Work instruction: Starting at the line with "Which way does", retype every line through the end of the listing exactly as written, and nothing before it.

* * *

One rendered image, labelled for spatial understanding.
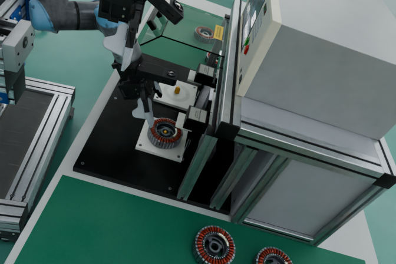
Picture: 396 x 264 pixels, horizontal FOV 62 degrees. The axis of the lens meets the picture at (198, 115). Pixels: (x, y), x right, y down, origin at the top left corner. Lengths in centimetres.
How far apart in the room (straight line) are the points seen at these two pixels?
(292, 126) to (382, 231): 181
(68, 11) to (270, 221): 80
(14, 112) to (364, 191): 161
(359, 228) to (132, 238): 75
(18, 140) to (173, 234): 107
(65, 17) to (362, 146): 80
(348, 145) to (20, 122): 152
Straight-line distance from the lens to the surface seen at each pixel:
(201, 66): 120
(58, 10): 92
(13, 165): 171
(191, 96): 128
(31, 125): 186
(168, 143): 103
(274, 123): 78
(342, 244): 120
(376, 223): 256
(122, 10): 67
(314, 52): 75
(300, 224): 105
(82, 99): 230
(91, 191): 98
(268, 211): 99
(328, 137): 85
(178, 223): 97
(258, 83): 79
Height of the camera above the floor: 158
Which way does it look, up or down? 41 degrees down
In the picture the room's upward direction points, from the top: 23 degrees clockwise

* * *

Output for this task:
Which way does it look, up or down? 41 degrees down
In the picture the room's upward direction points, from the top: 23 degrees clockwise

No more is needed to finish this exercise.